* _Required work_
Could you reproduce the lines below from the one with "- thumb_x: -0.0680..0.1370" through the one with "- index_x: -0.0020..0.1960"? Keep both ends and add nothing.

* _Data excerpt_
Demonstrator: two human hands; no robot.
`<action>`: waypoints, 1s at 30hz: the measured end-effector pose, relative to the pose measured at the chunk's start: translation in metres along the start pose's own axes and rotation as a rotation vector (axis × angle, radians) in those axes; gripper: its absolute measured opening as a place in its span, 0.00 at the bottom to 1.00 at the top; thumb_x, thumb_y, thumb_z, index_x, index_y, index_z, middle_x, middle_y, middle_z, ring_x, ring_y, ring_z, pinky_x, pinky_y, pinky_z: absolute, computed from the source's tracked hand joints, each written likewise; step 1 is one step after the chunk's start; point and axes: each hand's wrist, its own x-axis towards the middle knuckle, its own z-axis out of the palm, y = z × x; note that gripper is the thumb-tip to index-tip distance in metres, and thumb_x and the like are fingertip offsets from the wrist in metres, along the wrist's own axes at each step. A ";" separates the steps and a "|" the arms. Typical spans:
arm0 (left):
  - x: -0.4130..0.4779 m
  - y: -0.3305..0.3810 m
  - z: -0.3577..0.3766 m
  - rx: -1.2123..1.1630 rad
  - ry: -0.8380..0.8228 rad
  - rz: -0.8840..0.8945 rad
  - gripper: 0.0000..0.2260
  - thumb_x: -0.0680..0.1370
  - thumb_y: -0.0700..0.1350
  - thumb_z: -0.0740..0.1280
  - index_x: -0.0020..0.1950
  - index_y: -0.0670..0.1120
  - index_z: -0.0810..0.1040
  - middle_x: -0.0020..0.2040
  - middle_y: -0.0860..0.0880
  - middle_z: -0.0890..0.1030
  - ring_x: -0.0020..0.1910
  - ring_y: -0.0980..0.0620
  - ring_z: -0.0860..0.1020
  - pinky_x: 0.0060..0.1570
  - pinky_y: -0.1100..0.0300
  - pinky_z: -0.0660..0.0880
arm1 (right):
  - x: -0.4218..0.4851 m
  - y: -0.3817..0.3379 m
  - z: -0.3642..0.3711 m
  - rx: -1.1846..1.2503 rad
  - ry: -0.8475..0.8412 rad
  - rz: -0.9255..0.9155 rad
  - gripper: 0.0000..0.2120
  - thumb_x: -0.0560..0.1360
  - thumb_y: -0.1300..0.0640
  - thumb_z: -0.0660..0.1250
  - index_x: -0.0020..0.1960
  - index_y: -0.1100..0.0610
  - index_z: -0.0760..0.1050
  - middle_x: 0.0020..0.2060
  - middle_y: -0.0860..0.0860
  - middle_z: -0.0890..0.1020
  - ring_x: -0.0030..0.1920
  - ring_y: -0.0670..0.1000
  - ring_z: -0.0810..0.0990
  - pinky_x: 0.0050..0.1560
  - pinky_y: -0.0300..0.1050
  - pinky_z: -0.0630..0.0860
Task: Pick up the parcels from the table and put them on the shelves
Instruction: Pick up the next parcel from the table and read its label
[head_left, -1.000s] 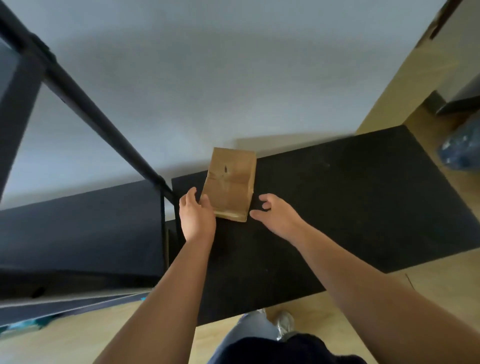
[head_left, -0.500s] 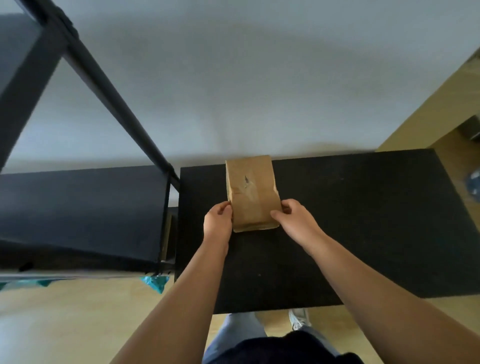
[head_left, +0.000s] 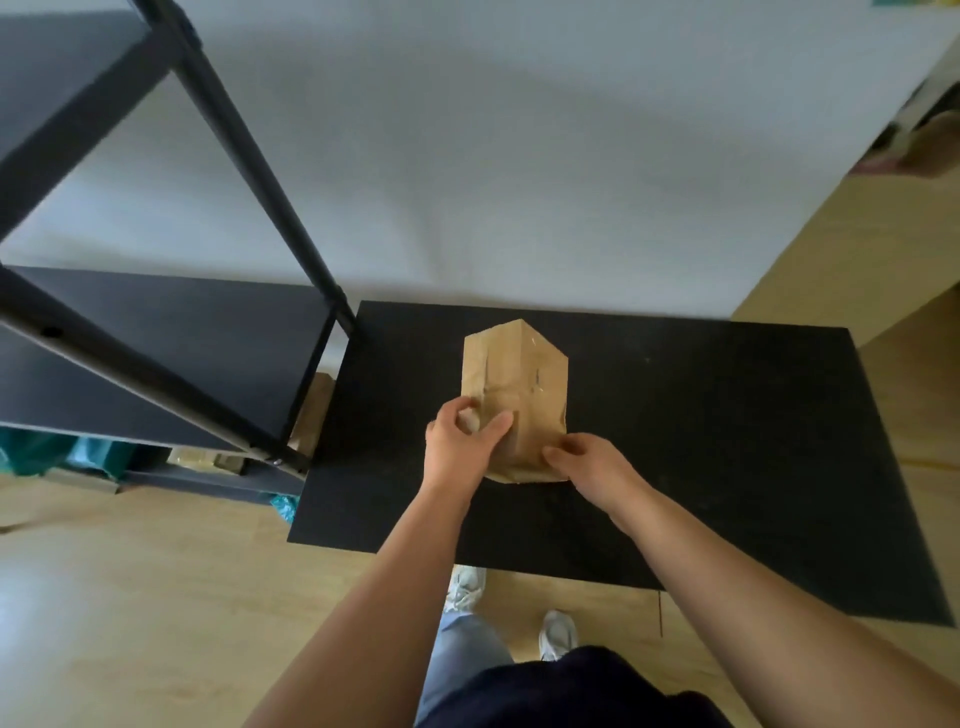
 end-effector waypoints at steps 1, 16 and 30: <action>-0.004 -0.002 0.005 0.020 0.022 0.023 0.29 0.74 0.55 0.73 0.73 0.54 0.69 0.71 0.48 0.70 0.64 0.47 0.74 0.55 0.54 0.77 | -0.003 0.002 -0.002 -0.020 0.006 -0.032 0.25 0.78 0.46 0.65 0.72 0.55 0.71 0.62 0.52 0.80 0.61 0.53 0.79 0.57 0.45 0.73; -0.023 -0.006 0.030 0.081 0.125 0.032 0.16 0.80 0.44 0.67 0.67 0.47 0.78 0.59 0.50 0.83 0.53 0.52 0.80 0.51 0.58 0.78 | -0.023 0.013 -0.014 -0.120 0.226 -0.195 0.21 0.79 0.53 0.66 0.71 0.54 0.70 0.62 0.51 0.80 0.60 0.51 0.79 0.42 0.35 0.70; -0.021 -0.001 0.021 0.417 0.121 0.408 0.14 0.82 0.42 0.61 0.66 0.49 0.80 0.64 0.50 0.77 0.63 0.50 0.75 0.58 0.56 0.78 | -0.005 -0.001 0.010 0.009 0.172 -0.006 0.24 0.80 0.58 0.61 0.75 0.54 0.65 0.64 0.53 0.78 0.57 0.53 0.79 0.44 0.42 0.75</action>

* _Response to this exercise_
  - thumb_x: -0.0680..0.1370
  - thumb_y: -0.0700..0.1350
  - thumb_z: -0.0740..0.1280
  - index_x: -0.0020..0.1950
  - index_y: -0.0670..0.1120
  - index_z: -0.0810..0.1040
  - middle_x: -0.0020..0.2040
  - middle_y: -0.0860..0.0880
  - middle_z: -0.0890..0.1030
  - ring_x: -0.0020..0.1910
  - ring_y: -0.0980..0.0620
  - ring_z: -0.0860..0.1020
  - pinky_x: 0.0060..0.1570
  - pinky_y: -0.1100..0.0300
  - pinky_z: -0.0660..0.0880
arm1 (right):
  - x: -0.4218..0.4851 m
  - y: -0.3817..0.3379 m
  - z: -0.3642..0.3711 m
  - rx: -1.1846..1.2503 rad
  - ry: -0.8475..0.8412 rad
  - rz: -0.9255..0.9155 rad
  - gripper: 0.0000..0.2120
  - thumb_x: -0.0560..0.1360
  - thumb_y: -0.1300..0.0640
  - thumb_z: -0.0660..0.1250
  - index_x: -0.0020..0.1960

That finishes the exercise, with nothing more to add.